When she started her PhD she was quick to put her hand up to become involved in the ICMJ program once again, this time as a team coach for the Murdoch undergraduate students.

“It worked out well because Pete couldn’t attend the 2013 conference due to the arrival of his first child, so I got the gig as coach,” she said.

She described the step up to coaching as a “trial by fire”, but made a success of the role and went on to coach the Murdoch University team for eight years in the role, including two years as co-coach of the Australian ICMJ teams in 2018 and 2019.

She has now decided the time is right to hand over the reins at Murdoch to another meat science PhD student and ICMJ alumni, Sonya Moyes, with another ICMJ alumni and national committee member Mel Smith stepping up to the national coaching role.

“Coaching the meat judging team has been pure joy for me.

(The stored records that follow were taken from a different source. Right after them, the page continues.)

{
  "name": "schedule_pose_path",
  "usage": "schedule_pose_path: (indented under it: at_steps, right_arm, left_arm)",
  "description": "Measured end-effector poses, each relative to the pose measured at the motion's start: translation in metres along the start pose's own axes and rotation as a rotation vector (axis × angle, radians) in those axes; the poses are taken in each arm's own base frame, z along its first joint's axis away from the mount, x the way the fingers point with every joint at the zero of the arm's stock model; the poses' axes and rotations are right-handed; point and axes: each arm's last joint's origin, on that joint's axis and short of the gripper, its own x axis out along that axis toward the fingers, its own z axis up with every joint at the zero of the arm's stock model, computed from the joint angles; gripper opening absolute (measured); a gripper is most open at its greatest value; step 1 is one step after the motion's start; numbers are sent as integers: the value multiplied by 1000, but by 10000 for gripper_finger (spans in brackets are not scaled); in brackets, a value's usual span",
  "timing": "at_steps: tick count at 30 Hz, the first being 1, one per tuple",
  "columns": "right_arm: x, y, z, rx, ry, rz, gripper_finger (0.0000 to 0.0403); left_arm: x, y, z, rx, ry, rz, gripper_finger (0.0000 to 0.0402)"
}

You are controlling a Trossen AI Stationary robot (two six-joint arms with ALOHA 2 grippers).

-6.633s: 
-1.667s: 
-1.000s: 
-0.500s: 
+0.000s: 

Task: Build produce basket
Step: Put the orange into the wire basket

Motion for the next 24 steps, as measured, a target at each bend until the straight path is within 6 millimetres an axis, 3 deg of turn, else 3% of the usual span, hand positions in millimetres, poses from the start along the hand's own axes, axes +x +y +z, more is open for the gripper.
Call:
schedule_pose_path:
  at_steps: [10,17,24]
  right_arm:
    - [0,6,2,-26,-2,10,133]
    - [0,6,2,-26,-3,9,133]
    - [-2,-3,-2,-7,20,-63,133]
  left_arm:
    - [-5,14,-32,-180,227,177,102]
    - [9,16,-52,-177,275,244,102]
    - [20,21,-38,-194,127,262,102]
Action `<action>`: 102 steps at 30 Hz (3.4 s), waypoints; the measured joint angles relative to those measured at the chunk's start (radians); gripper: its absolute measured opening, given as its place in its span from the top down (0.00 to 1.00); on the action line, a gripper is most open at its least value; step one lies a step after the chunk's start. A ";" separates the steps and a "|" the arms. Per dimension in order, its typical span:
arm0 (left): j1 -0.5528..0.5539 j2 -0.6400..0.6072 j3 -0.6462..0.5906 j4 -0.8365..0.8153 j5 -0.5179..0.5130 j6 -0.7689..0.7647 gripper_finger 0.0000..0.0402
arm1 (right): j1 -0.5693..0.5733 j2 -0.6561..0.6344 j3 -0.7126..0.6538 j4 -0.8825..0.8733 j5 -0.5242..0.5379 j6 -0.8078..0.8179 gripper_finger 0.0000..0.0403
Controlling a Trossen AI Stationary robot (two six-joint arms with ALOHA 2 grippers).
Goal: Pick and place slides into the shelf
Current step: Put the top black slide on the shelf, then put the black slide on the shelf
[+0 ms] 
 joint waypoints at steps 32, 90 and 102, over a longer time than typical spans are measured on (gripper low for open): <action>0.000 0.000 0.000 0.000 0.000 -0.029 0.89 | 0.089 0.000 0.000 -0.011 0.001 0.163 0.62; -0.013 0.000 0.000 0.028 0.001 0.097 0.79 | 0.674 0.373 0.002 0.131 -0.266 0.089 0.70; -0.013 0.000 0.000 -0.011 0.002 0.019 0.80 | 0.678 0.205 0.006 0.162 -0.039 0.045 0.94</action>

I would always come back from Wagga Wagga excited by the possibilities and opportunities in the sector. And I loved watching students become super-confident people ready for a career in the meat industry.”

In her role as coach, she has adopted many of the lessons learned from Pete McGilchrist, in encouraging a new generation to ‘have a go’ at meat judging.

“If we’re getting graduates out there through the conferences and providing opportunities in a field that they weren’t aware of, then it means we’re pulling in new talent into the system,” she said.

“My role as coach was huge for me in developing as a teacher and mentor to students. It’s helped me to understand in a practical sense the value of connection and relationships with people and that’s probably helped my career in ways I can’t yet comprehend.”

ICMJ paying dividends to the Australian meat industry

Sarah completed her PhD in 2018 and is now paying it forward as a member of the ICMJ alumni network contributing to the ongoing advancement of Australia’s meat industries. She was hired by Professor Gardner to continue as a post-doctoral researcher in Murdoch’s meat science team, working on the Advanced Livestock Measurement Technologies (ALMTech) project which is assessing a range of sensors and probes that can be used to predict eating quality of lamb, beef and pork during processing. Specifically, Sarah is managing program two of the ALMTech initiative, with Dr McGilchrist to develop and commercialise objective technologies for grading beef, lamb and pork during carcase grading.

“Between the PhD and ICMJ, it’s been spectacular in having access to businesses across the range of the supply chain,” she said.

“Colleagues have become friends because it’s such a collaborative and engaged group of people you’re working with. Providing R&D services to our red meat and pork industries, is an extremely rewarding career.”

She also remains involved in ICMJ as a national committee member responsible for sponsorship management for the Wagga and Rockhampton conferences.

“One thing that’s been really wonderful to see at the committee level is just how much industry is intertwined in the ICMJ program. “The support we receive from major sponsors like MLA and AMPC and the plethora of companies across the sector that also get involved… it’s very encouraging and exciting to see such investment in developing young people in the industry.”